▶ What needs to be done
Report each line from the data below that holds the word "could".

▶ Dataset records
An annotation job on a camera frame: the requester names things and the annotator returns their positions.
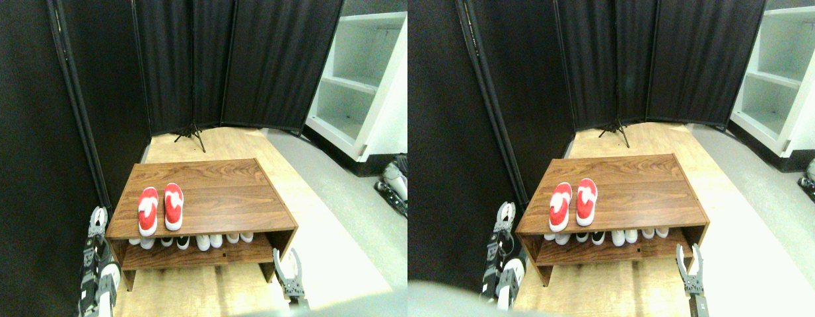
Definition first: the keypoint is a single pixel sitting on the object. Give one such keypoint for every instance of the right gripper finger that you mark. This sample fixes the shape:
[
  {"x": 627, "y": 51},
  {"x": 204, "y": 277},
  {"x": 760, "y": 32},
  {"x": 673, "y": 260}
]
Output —
[
  {"x": 283, "y": 280},
  {"x": 684, "y": 276},
  {"x": 700, "y": 276},
  {"x": 300, "y": 281}
]

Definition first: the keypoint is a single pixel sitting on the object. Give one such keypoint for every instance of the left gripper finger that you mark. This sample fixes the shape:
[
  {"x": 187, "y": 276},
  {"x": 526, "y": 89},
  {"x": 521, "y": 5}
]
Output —
[
  {"x": 92, "y": 238},
  {"x": 514, "y": 216},
  {"x": 499, "y": 234},
  {"x": 106, "y": 220}
]

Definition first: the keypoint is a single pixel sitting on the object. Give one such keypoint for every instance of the red shoe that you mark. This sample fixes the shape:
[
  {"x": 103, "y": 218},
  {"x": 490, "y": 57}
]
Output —
[
  {"x": 174, "y": 206},
  {"x": 148, "y": 211},
  {"x": 560, "y": 207},
  {"x": 587, "y": 201}
]

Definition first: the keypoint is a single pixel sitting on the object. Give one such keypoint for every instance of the black and white shoe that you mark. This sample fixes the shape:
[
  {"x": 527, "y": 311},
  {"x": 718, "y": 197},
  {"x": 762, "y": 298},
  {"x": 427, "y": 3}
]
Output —
[
  {"x": 598, "y": 238},
  {"x": 183, "y": 243}
]

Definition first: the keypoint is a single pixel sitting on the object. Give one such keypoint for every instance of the brown shoe rack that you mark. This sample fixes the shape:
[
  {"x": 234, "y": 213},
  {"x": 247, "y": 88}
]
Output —
[
  {"x": 635, "y": 195},
  {"x": 216, "y": 198}
]

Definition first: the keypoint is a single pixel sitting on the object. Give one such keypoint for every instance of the black curtain stand pole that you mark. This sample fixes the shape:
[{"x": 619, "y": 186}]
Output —
[
  {"x": 81, "y": 112},
  {"x": 490, "y": 99}
]

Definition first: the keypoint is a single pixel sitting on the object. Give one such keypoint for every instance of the black curtain stand foot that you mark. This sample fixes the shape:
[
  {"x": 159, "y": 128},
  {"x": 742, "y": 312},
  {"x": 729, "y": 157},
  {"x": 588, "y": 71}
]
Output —
[
  {"x": 617, "y": 124},
  {"x": 193, "y": 129}
]

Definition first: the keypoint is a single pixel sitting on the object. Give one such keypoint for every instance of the white shelf unit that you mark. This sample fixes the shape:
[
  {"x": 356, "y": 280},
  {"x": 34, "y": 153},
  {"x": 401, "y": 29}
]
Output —
[
  {"x": 787, "y": 53},
  {"x": 354, "y": 59}
]

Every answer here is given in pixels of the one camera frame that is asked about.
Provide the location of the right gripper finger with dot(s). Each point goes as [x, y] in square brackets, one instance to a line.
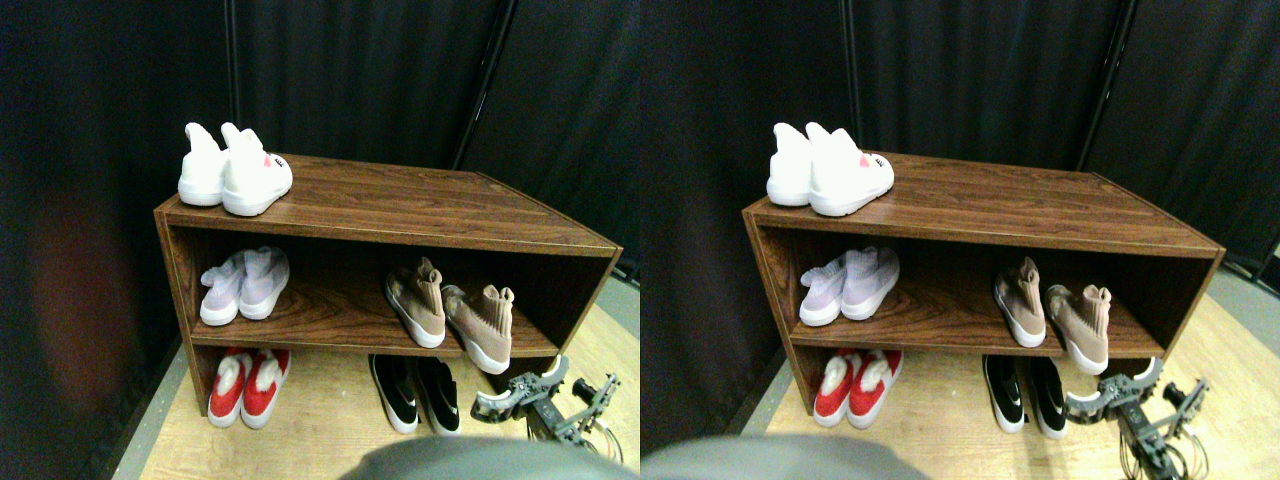
[1086, 408]
[493, 406]
[545, 377]
[1139, 379]

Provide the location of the black shoe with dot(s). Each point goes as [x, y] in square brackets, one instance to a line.
[395, 396]
[1005, 396]
[1047, 400]
[438, 398]

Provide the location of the tan shoe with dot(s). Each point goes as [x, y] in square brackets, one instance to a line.
[482, 328]
[1020, 308]
[418, 308]
[1085, 328]

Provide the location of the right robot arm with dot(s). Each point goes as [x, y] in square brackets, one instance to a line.
[568, 435]
[1158, 450]

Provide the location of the red shoe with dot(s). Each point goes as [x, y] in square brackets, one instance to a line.
[834, 398]
[227, 397]
[263, 393]
[872, 393]

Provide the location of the brown shoe rack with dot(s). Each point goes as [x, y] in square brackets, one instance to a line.
[400, 200]
[990, 200]

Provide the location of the lilac shoe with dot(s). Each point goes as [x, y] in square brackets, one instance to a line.
[822, 299]
[870, 287]
[264, 287]
[221, 297]

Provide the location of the black curtain stand pole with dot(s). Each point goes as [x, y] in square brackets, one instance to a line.
[486, 80]
[232, 60]
[1108, 80]

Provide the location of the white shoe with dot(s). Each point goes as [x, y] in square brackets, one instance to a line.
[252, 187]
[788, 180]
[202, 180]
[848, 187]

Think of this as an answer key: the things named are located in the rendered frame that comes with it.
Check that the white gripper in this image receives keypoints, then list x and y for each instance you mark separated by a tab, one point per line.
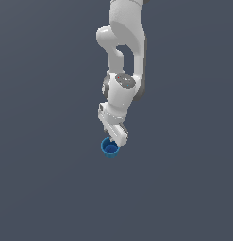
114	125

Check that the blue plastic cup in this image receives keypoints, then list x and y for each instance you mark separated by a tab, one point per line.
110	150

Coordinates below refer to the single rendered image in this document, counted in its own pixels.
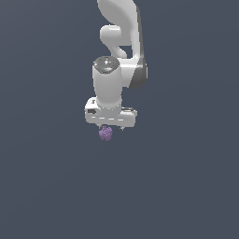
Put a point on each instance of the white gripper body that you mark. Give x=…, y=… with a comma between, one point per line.
x=109, y=115

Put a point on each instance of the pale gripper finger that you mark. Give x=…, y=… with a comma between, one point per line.
x=101, y=126
x=121, y=127

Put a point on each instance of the small purple lumpy object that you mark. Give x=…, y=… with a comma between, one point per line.
x=105, y=133

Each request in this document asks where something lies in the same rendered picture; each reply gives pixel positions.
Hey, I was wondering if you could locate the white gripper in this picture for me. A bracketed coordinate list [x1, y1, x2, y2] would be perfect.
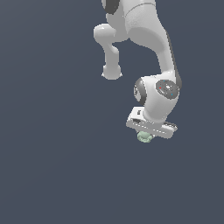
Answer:
[125, 106, 179, 140]

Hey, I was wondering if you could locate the small pale green object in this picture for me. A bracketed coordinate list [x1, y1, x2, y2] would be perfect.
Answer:
[136, 130, 152, 144]

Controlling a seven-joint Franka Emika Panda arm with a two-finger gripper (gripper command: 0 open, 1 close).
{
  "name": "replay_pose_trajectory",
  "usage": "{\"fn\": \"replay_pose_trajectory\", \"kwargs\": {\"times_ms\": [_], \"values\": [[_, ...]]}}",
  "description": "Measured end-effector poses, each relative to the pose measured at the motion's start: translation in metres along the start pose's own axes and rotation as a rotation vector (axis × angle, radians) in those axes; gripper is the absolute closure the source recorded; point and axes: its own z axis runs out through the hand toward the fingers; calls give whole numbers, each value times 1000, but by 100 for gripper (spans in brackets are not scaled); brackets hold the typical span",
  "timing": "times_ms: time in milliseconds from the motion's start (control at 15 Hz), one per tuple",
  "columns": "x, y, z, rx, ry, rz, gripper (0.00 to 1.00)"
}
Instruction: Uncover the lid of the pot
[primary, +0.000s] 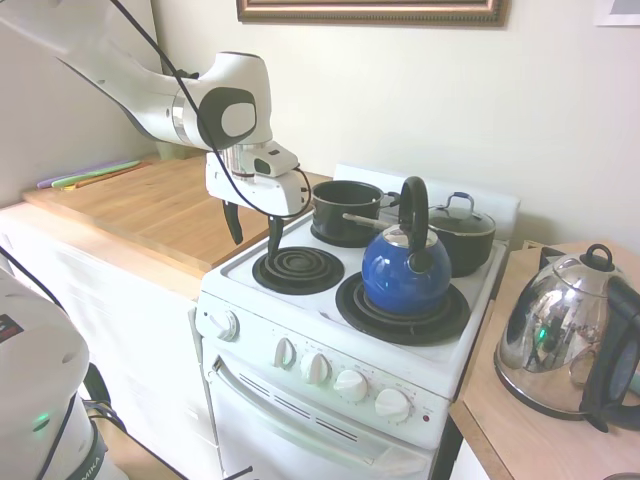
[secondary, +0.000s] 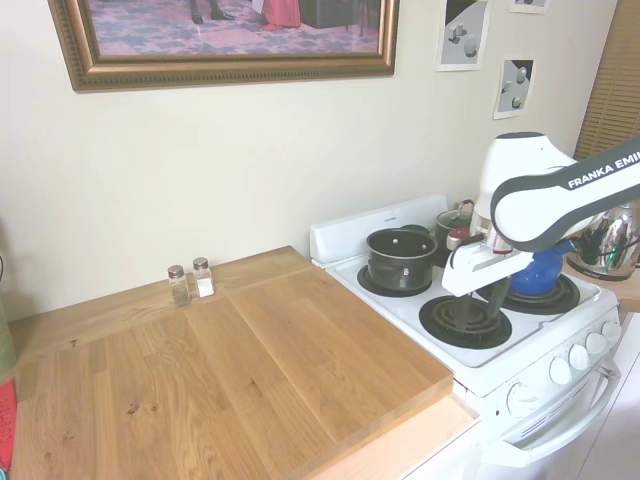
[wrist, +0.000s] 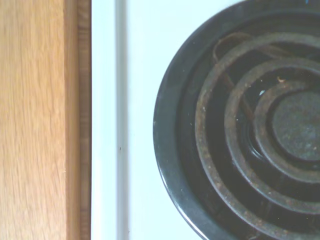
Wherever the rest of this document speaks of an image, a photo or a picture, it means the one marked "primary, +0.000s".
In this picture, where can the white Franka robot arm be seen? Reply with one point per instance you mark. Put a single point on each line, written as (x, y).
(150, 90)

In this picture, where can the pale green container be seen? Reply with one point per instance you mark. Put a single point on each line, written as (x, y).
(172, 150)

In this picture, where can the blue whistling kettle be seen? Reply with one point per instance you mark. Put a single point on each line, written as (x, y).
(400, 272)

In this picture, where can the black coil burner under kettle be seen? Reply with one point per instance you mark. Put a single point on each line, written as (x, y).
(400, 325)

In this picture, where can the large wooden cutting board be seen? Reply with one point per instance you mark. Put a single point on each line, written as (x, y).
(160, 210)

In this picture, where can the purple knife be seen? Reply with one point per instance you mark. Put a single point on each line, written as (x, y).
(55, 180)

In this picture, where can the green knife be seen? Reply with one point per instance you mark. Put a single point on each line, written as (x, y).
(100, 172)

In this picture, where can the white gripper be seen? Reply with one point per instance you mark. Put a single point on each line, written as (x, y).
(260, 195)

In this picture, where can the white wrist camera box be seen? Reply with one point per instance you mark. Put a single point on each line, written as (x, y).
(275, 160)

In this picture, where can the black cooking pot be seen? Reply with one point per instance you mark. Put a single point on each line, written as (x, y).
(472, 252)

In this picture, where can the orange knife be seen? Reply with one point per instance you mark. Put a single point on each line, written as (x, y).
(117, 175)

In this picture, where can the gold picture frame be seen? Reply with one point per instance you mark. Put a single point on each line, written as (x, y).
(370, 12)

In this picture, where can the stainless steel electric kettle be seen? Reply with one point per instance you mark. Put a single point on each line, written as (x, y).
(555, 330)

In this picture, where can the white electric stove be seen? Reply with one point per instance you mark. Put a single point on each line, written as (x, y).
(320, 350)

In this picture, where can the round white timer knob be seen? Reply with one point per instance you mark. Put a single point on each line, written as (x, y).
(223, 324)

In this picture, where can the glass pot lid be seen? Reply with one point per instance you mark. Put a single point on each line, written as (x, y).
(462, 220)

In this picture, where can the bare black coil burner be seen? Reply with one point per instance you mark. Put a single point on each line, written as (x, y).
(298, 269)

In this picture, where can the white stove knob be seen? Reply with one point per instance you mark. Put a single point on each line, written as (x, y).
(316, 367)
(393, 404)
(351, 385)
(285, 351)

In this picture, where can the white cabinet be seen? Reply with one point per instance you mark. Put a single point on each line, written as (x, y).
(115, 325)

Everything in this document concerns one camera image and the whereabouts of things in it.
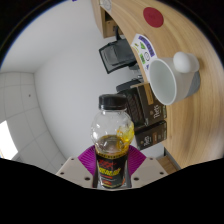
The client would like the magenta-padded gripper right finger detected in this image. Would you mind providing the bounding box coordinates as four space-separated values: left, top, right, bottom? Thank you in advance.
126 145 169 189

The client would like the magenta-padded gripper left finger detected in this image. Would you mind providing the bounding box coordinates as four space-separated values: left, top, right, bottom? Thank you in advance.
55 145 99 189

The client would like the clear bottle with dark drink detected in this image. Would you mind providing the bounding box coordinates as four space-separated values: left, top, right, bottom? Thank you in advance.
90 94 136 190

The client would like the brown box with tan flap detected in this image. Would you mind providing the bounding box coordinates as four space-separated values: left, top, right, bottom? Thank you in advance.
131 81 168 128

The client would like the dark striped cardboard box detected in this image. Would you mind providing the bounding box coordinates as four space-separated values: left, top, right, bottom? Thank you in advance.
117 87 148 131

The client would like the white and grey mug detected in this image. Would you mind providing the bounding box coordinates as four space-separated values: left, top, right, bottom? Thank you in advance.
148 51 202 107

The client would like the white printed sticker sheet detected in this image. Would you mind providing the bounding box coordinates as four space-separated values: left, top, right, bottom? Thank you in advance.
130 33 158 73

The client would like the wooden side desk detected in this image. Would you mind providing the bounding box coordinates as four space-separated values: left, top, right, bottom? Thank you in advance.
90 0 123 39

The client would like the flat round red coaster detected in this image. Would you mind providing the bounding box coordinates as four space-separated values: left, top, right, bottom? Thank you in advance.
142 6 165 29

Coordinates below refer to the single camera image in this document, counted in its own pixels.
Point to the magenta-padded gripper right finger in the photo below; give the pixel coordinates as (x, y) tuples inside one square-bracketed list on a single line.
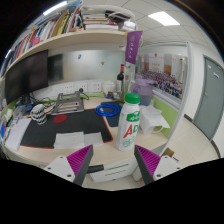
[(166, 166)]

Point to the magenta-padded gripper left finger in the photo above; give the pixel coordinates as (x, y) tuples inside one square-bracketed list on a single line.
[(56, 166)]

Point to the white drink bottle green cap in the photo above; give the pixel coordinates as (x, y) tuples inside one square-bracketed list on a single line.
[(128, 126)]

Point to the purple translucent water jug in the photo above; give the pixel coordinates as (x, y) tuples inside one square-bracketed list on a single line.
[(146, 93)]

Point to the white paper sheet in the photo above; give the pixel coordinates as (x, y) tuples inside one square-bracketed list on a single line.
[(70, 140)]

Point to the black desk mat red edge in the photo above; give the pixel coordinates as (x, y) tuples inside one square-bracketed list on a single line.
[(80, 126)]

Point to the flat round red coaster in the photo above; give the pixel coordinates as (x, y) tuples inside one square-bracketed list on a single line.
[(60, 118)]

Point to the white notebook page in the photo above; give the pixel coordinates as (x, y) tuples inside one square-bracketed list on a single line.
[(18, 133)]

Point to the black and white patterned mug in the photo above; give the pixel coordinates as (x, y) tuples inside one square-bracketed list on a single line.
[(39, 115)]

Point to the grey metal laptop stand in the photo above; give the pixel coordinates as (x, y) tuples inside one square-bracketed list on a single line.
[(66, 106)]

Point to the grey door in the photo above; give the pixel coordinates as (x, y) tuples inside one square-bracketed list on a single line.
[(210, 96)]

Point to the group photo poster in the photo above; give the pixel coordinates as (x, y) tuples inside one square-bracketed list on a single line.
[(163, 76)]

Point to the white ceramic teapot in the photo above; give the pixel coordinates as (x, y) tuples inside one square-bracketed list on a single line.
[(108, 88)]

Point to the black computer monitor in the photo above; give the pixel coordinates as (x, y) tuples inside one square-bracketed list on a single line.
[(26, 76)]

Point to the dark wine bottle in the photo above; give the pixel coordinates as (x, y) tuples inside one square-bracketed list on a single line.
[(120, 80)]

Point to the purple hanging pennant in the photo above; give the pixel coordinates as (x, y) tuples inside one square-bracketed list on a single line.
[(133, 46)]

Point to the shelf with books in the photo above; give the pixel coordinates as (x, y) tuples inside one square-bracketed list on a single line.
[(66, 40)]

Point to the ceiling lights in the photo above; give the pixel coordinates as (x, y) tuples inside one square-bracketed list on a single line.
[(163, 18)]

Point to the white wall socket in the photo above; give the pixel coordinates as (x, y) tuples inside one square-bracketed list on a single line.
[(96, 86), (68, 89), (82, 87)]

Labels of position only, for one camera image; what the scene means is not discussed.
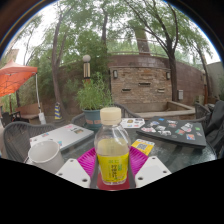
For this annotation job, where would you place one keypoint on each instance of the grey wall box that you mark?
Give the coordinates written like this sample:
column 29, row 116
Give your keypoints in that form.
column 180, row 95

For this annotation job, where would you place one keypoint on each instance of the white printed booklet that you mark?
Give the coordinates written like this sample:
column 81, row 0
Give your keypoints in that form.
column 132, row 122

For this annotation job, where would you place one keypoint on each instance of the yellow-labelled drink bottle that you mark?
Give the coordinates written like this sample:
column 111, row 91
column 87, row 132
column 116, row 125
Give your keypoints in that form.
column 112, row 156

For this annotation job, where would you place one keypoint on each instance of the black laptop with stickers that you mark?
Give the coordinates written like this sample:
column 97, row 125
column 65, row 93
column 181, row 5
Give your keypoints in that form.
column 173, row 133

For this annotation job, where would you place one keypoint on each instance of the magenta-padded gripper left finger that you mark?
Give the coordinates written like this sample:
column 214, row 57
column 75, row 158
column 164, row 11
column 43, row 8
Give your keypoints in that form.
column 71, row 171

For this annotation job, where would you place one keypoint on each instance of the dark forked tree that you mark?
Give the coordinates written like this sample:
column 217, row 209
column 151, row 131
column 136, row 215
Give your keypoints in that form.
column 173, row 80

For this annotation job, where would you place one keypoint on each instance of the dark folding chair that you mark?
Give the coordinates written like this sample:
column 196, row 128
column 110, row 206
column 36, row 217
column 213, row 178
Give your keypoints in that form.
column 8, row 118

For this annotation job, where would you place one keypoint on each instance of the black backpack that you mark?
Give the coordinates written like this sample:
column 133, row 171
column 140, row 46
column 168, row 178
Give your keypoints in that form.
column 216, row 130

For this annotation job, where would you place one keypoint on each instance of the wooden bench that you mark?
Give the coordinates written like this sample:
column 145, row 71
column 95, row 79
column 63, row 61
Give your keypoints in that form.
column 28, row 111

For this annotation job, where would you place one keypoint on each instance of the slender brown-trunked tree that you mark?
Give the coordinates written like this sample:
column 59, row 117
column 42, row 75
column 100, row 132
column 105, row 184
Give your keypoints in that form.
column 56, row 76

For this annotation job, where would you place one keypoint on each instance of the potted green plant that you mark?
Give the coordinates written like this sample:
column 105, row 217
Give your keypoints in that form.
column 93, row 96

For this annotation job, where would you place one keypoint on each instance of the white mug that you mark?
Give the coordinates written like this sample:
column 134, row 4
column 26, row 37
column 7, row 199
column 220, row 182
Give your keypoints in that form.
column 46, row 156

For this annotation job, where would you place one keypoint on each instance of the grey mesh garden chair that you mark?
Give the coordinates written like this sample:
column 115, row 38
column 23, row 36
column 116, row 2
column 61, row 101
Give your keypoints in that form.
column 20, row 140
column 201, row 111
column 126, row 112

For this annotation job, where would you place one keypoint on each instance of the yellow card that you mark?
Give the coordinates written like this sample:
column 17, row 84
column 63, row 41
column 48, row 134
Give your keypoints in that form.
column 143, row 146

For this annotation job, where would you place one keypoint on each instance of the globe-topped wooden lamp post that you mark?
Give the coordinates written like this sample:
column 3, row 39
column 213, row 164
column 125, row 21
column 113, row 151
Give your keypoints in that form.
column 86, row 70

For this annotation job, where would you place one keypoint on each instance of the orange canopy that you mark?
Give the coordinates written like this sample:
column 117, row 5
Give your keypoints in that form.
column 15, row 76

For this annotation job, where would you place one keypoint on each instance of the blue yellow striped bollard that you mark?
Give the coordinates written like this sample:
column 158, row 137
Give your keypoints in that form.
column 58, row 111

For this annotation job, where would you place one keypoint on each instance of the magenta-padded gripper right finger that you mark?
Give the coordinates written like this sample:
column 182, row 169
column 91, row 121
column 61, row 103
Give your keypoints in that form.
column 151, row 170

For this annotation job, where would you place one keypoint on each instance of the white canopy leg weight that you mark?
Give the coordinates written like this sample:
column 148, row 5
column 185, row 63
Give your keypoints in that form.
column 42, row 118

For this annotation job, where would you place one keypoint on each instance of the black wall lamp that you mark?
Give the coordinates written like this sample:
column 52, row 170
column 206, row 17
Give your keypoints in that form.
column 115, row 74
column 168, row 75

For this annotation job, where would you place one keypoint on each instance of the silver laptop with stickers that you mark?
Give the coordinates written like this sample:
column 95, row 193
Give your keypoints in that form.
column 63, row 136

▶ Task solution
Hey, I was wondering if you could locate the white gripper in this picture for me. A bracketed coordinate list [x1, y1, x2, y2] would be perfect.
Hey, I was wondering if you could locate the small pale green object in this picture for me. A bracketed coordinate list [x1, y1, x2, y2] would be perfect.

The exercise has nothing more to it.